En un an, nouveauté radicale donc, l’arrivée de « liseuses » sur lesquelles on ne se pose plus la question de savoir si c’est mieux que le livre ou moins bien : ceux qui ont chez eux un Kindle ou une Sony s’en servent, et s’en servent au quotidien. S’en servent avec évidence [6], et s’en servent autrement que le livre : ce sont les usages de lecture, y compris la lecture lente et dense auparavant réservée au livre, qui changent. Bien sûr c’est encore très mobile : d’autres appareils vont surgir, certains associés à des bouquets de presse magazine, utilisant mieux la wifi, en attendant les écrans souples détachables côté encre numérique, mais voir aussi la révolution qu’est le MacAir côté des rétro-éclairés (ah, s’il n’était pas si cher…). Déjà, sur la Sony, on bénéficie de l’application FeedBooks qui transforme en quasi livre instantané nos flux RSS. Probable qu’en novembre on aura droit à quelques coups de cymbale, avec la commercialisation de la Sony en lien direct avec les fonds éditeurs.

Mais ça ne nous concerne qu’en partie : l’édition a les moyens lourds nécessaires pour prendre ses virages. Seulement, pour ce qui concerne le « contemporain », le virage nous appartient à nous seuls, à nous de forger nos contenus, de dire les contenus qui comptent, d’élaborer sur Internet la forme vivante de ces contenus.

Pénitents avec livre, Bourgogne 14ème siècle, MET New York

Pour nous, auteurs, c’est aussi le début d’un combat de fond, qui commence à s’imposer comme vraiment urgent, et mobilisant l’ensemble de ceux qui écrivent : l’exception française au droit commercial, contrat d’édition signé une fois pour toutes et valable jusqu’à 70 ans post-mortem, n’est plus acceptable. Ne serait-ce qu’en cela qu’il contraint chaque auteur à publier à tout prix, tous les ans ou tous les deux ans, s’il veut continuer d’en vivre. A nous d’imposer au cas par cas à nos éditeurs un contrat limité à 5 ou 10 ans, et qui nous laisse le droit ensuite d’exploiter les versions numériques, ou rééditions augmentées ou reprises.

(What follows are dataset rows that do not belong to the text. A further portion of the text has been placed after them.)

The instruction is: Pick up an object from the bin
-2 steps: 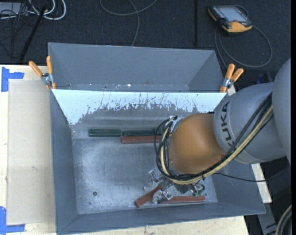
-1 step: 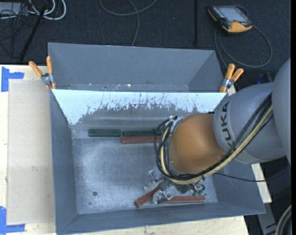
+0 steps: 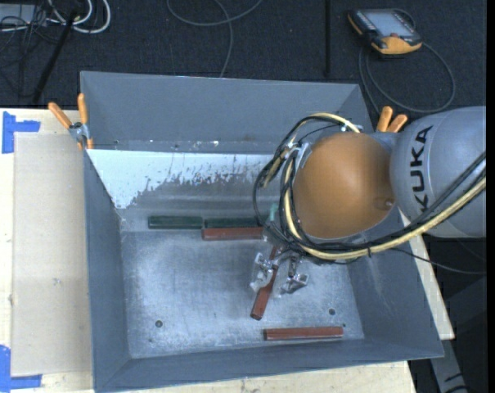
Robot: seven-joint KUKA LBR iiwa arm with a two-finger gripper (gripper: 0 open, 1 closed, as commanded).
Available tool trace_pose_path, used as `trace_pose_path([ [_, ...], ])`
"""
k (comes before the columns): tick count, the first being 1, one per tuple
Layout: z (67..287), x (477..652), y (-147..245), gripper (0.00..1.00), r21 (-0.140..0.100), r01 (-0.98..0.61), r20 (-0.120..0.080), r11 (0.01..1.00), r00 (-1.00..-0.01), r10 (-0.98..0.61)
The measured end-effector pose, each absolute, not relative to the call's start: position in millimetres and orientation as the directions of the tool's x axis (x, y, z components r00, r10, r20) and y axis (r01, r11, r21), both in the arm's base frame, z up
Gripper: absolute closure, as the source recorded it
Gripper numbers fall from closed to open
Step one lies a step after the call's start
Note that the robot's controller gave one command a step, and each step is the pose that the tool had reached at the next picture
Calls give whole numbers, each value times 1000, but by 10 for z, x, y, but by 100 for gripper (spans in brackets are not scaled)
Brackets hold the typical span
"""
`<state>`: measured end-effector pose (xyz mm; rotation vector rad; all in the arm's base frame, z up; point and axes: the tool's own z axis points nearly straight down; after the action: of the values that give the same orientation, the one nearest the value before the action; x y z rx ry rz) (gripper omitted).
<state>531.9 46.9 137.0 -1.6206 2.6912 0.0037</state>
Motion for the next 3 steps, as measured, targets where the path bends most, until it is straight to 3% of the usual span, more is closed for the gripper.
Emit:
trace_pose_path([
  [1, 1369, 5318, 467, 0, 3, -883, -1, 469, -469, -883],
  [2, 1369, 5318, 467, 0, 3, -883, -1, 469, -469, -883],
  [3, 758, 5176, 553, 100, 0, -990, 4, 142, -142, -990],
])
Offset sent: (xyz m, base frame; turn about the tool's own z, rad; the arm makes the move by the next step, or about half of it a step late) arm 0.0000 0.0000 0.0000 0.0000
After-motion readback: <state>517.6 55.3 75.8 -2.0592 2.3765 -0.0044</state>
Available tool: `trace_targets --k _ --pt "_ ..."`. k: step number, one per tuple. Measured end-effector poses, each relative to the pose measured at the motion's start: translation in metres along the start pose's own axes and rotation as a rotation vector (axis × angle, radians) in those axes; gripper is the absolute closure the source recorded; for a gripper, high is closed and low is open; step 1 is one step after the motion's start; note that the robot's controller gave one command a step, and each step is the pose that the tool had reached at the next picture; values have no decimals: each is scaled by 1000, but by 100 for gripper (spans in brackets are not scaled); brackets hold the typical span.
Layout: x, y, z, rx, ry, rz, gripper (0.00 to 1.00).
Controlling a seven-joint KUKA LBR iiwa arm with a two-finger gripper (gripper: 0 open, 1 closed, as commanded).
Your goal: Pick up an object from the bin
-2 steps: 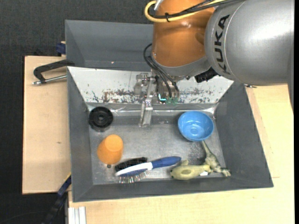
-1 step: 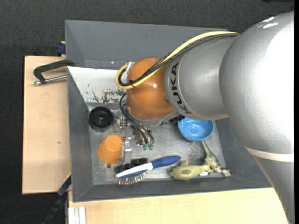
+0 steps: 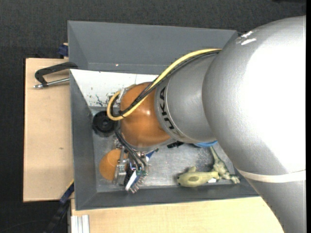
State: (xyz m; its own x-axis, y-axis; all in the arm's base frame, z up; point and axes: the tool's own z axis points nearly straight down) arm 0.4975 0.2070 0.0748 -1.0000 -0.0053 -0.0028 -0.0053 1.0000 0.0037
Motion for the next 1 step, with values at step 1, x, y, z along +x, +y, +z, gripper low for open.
trace_targets --k 1 --pt "-2 -2 -2 -1 -4 3 100"
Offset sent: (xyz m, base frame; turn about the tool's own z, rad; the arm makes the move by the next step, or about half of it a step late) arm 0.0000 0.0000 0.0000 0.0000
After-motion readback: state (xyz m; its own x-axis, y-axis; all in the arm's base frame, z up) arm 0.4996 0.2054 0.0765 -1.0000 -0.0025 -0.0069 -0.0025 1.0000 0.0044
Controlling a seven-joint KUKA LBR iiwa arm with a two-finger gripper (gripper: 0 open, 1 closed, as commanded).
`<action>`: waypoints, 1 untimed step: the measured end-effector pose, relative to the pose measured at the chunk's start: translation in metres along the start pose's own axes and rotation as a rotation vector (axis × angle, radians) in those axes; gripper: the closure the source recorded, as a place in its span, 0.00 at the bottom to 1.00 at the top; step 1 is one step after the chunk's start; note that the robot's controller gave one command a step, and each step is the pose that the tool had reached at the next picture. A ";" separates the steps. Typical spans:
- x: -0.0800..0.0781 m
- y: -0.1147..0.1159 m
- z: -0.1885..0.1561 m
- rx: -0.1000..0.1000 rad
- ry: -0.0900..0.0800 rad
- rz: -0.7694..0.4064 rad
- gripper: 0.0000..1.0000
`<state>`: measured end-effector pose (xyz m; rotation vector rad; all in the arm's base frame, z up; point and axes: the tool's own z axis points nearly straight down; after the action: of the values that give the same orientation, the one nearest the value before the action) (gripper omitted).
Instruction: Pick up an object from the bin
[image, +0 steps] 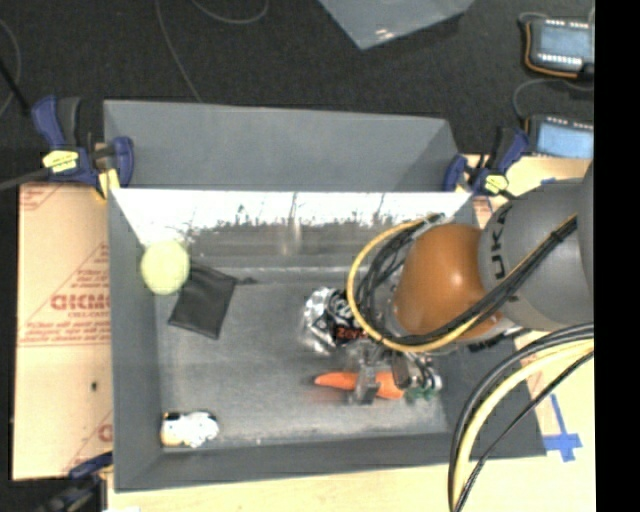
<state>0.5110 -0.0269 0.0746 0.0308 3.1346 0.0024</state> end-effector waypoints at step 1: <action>0.003 -0.002 -0.046 0.001 0.007 -0.006 1.00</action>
Offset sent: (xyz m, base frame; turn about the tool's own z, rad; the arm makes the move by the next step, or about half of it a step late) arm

C’est aussi le début d’un autre questionnement : la gratuité est le fond incontournable d’Internet, aussi incontournable que la logique de flux – un site sans rss est un site mort [7]. Pour continuer l’affrontement des idées, être présent dans ce grand rééquilibrage permanent où des tentatives singulières peuvent s’imposer face à de bien plus lourdes, nos sites sont d’accès libre. Il n’y a pas de modèle économique afférent à Internet, mais des prolongements de service, des extensions et archives qui peuvent fédérer un soutien. Les outils sont de plus en plus révolutionnaires (l’arrivée à l’automne d’InDesign CS4 et d’Acrobat 9, pas possible de prétendre à l’édition numérique sans), mais nécessitent des moyens que seuls, paradoxalement, nos lecteurs Internet peuvent nous procurer : c’est le sens de la coopérative publie.net – un Internet mûr, actif, est un travail à part entière, mais on ne peut compter que sur nos propres forces pour le construire. Et quel chemin fait, en quelques mois, côté publie.net, pour le travail sur les formats, les structurations, et ce qu’il y a à inventer : pour les bibliothèques, abonnement via IP reconnue avec téléchargement intégral des textes, ou pack mensuel de textes renouvelés, témoignant de la création contemporaine ?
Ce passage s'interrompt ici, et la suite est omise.